__Provided information__
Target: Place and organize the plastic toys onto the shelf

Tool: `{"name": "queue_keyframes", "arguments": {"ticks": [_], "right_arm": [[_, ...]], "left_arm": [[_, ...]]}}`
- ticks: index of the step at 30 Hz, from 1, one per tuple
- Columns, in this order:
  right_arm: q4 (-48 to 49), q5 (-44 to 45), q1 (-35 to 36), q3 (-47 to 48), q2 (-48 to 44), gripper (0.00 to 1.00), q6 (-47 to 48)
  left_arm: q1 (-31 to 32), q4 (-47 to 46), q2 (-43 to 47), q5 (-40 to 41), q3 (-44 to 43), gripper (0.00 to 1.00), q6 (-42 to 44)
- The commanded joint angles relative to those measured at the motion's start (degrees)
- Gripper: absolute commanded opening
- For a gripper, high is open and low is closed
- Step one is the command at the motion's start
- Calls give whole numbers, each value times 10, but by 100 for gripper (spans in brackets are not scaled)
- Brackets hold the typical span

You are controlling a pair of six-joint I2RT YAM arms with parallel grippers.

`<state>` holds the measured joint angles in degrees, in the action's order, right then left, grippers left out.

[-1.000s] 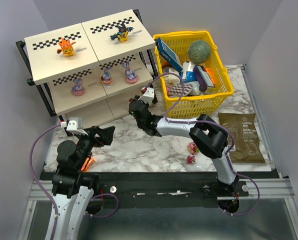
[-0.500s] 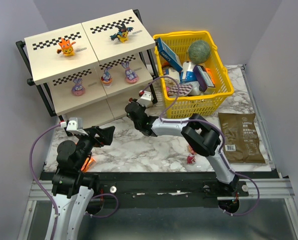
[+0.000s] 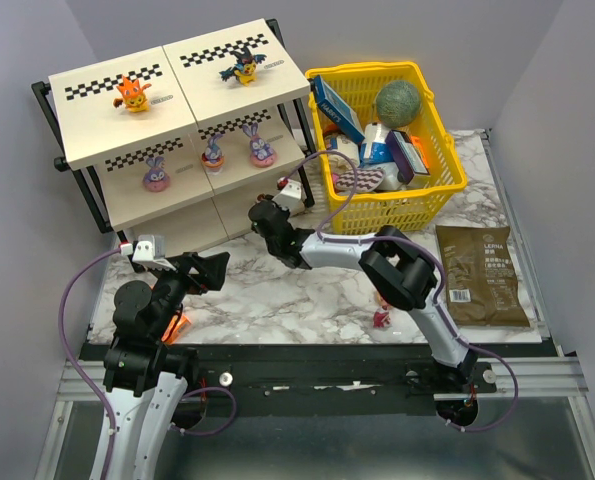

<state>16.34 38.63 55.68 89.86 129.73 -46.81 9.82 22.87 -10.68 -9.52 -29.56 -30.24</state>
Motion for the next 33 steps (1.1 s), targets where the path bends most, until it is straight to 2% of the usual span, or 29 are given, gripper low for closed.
{"name": "queue_keyframes", "arguments": {"ticks": [1,9,12,19,22,27,32,33], "right_arm": [[-23,1,-9,9,14,22,-22],[-36,-21,-26,2,10,22,-50],[-53,-35,-30,13,16,19,-64],[-61,-49,-34,31,20,18,-50],[-18,-58,-33,1,2,22,-34],[54,-60,-25,-77,-51,34,-10],[56,-58,-13,-124,-118,46,34],[47,-59,-12,-135,-147,52,35]], "left_arm": [[0,4,7,12,-16,99,4],[0,3,6,12,-15,99,4],[0,3,5,12,-15,99,4],[0,3,5,12,-16,99,4],[0,4,5,12,-15,99,4],[0,4,5,13,-15,99,4],[0,2,-4,6,-16,99,8],[0,2,-9,2,-16,99,9]]}}
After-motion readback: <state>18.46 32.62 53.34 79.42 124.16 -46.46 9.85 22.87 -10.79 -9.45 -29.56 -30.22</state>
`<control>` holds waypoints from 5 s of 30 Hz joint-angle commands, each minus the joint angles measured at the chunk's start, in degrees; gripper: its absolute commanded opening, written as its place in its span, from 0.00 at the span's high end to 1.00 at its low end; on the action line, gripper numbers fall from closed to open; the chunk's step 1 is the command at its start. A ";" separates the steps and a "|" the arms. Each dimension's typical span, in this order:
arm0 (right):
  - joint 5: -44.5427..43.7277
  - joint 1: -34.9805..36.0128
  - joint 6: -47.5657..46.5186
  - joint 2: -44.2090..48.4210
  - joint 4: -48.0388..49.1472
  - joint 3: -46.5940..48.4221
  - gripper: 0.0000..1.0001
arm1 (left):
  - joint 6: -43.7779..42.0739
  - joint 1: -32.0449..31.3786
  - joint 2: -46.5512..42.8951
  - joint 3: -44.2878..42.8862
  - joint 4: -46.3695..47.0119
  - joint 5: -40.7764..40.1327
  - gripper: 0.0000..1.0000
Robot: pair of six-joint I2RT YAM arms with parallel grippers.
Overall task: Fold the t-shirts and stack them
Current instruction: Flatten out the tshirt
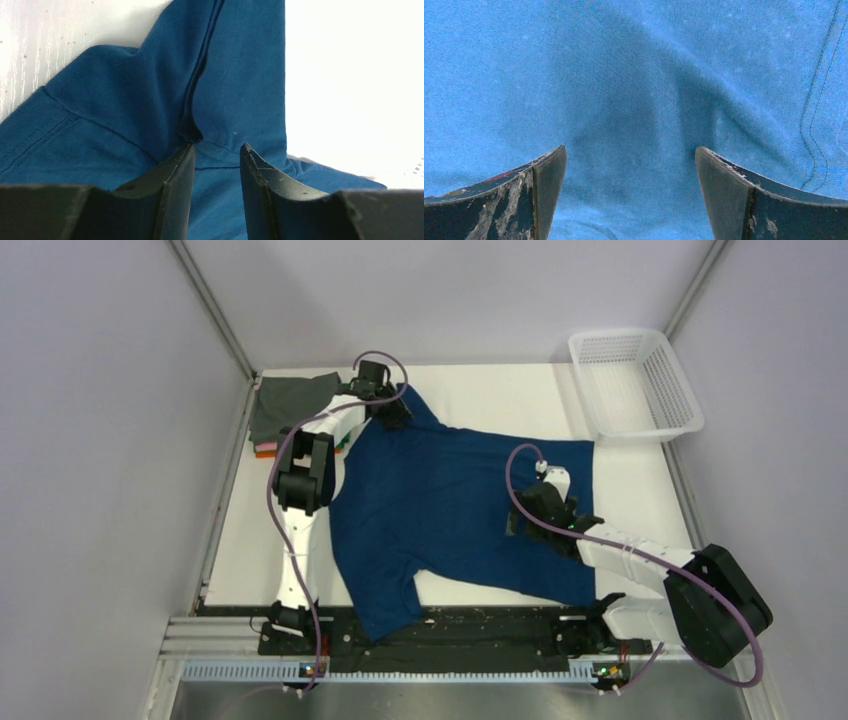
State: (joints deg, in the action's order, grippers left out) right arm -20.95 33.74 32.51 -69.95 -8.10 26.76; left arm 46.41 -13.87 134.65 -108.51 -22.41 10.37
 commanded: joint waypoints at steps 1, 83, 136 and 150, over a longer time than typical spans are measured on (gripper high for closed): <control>-0.21 0.37 -0.05 -1.07 -0.36 1.31 0.01 | 0.15 -0.19 0.03 -3.49 2.14 -0.31 0.57; 9.33 -18.55 -1.20 -7.19 7.65 16.71 0.01 | -9.54 -0.32 -6.46 11.77 3.06 -2.27 0.01; 14.13 -23.61 -7.93 -29.82 -5.74 52.34 0.01 | -13.67 -1.37 -12.58 -8.79 4.54 6.98 0.01; 10.58 -21.69 -1.81 19.45 -16.49 8.80 0.01 | 1.03 -29.31 -64.98 58.07 -12.22 -22.29 0.03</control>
State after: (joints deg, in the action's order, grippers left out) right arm -8.25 11.46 28.99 -55.33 -19.53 38.89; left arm 39.07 -38.74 69.71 -62.43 -22.04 -5.48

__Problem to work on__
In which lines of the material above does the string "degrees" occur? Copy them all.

__Your response__
- The commanded joint angles relative to those measured at the motion's start (degrees)
`<state>` holds the measured joint angles in degrees, in the action's order, right then left, grippers left out.
`<control>` holds waypoints from 5 s of 30 Hz joint-angle commands, each minus the joint angles measured at the chunk's start, in degrees; gripper: its absolute commanded opening, written as its place in its span, from 0.00 at the span's high end to 1.00 at its low end; on the action line, gripper numbers fall from closed to open; the chunk's step 1 is the command at its start. A ";" separates the steps and a "|" the arms. Each dimension's typical span, in this order:

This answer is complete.